-- Task directions --
Copy out the data word for word, without any of its pictures.
= Beginning of Section =
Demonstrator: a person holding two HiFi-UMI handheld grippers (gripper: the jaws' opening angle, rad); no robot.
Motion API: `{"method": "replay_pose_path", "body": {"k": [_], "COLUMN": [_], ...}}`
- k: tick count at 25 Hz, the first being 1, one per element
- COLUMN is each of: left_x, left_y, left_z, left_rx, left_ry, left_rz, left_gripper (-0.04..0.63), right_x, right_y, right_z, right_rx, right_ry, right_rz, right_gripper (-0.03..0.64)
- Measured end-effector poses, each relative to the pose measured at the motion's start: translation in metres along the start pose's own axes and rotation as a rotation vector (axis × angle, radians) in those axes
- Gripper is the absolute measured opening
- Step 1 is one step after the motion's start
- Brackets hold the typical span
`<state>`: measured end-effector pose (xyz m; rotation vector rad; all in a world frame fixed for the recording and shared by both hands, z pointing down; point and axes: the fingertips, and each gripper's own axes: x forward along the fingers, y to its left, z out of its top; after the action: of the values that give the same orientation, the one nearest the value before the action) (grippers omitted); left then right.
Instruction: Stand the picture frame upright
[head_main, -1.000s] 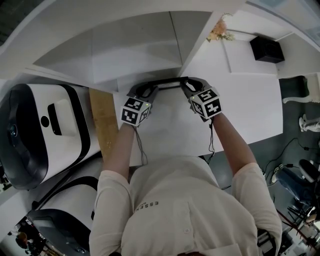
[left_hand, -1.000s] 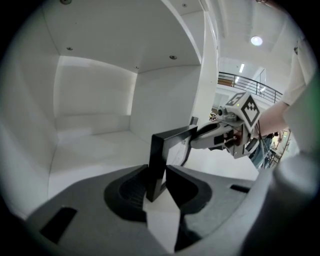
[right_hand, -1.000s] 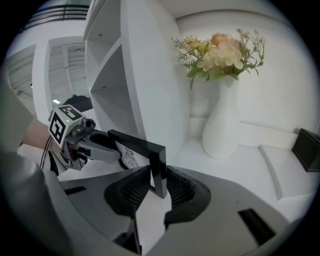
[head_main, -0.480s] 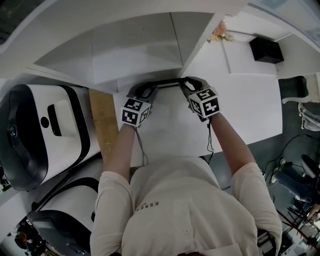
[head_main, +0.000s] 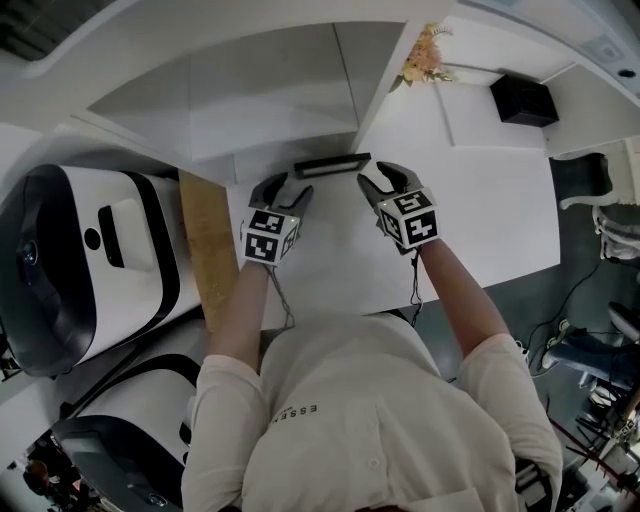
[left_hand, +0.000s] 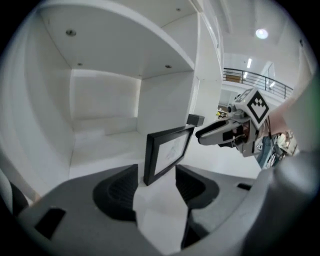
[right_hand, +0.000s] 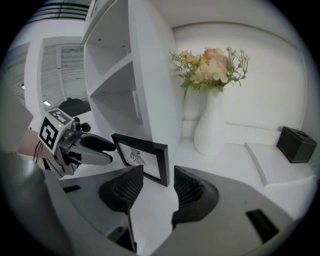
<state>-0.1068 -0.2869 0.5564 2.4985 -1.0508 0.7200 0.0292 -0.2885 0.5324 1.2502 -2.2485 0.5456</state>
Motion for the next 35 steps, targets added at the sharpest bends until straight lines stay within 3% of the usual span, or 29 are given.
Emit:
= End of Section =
-- Result --
Demonstrator: a person holding two HiFi-UMI handheld grippers (gripper: the jaws' opening angle, rad); no robot.
Motion API: `{"method": "replay_pose_path", "body": {"k": [_], "COLUMN": [_], ...}}`
- k: tick count at 25 Hz, the first being 1, one per element
- COLUMN is each of: left_x, left_y, left_z, left_rx, left_ry, left_rz, left_gripper (-0.04..0.63), right_x, right_y, right_z, right_rx, right_ry, right_rz, right_gripper (-0.03..0.64)
- Measured end-effector poses, each relative to the pose measured at the motion's start: translation in metres along the start pose's own axes and rotation as a rotation vector (axis × angle, radians) in those axes
- Gripper is the absolute measured opening
- Step 1 is one step after the motion's start
- Brackets hold the typical span
`<state>`: measured end-effector pose (xyz m; rotation vector rad; all in a world frame fixed for the recording and shared by both hands, z pointing down; point and axes: the fingertips, and each gripper's own axes: x forward along the fingers, y to its left, z out of its top; after the action: of the values that give the same orientation, the one nearest the value before the action) (grippers omitted); left then right.
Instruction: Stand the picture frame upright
[head_main, -1.000s] 
[left_hand, -1.000s] 
[right_hand, -1.000s] 
[head_main, -0.480s] 
[head_main, +0.000s] 
[left_hand, +0.000s] 
[right_hand, +0.000s] 
<state>-0.1068 -0.2869 0.5564 2.4985 -1.0508 0.7200 0.0292 -0.2885 0.5324 1.2502 -2.2485 0.5456</state>
Motion for the next 35 steps, targets added at the sharpest bends until straight lines stay within 3% of the usual span, or 29 are given.
Emit:

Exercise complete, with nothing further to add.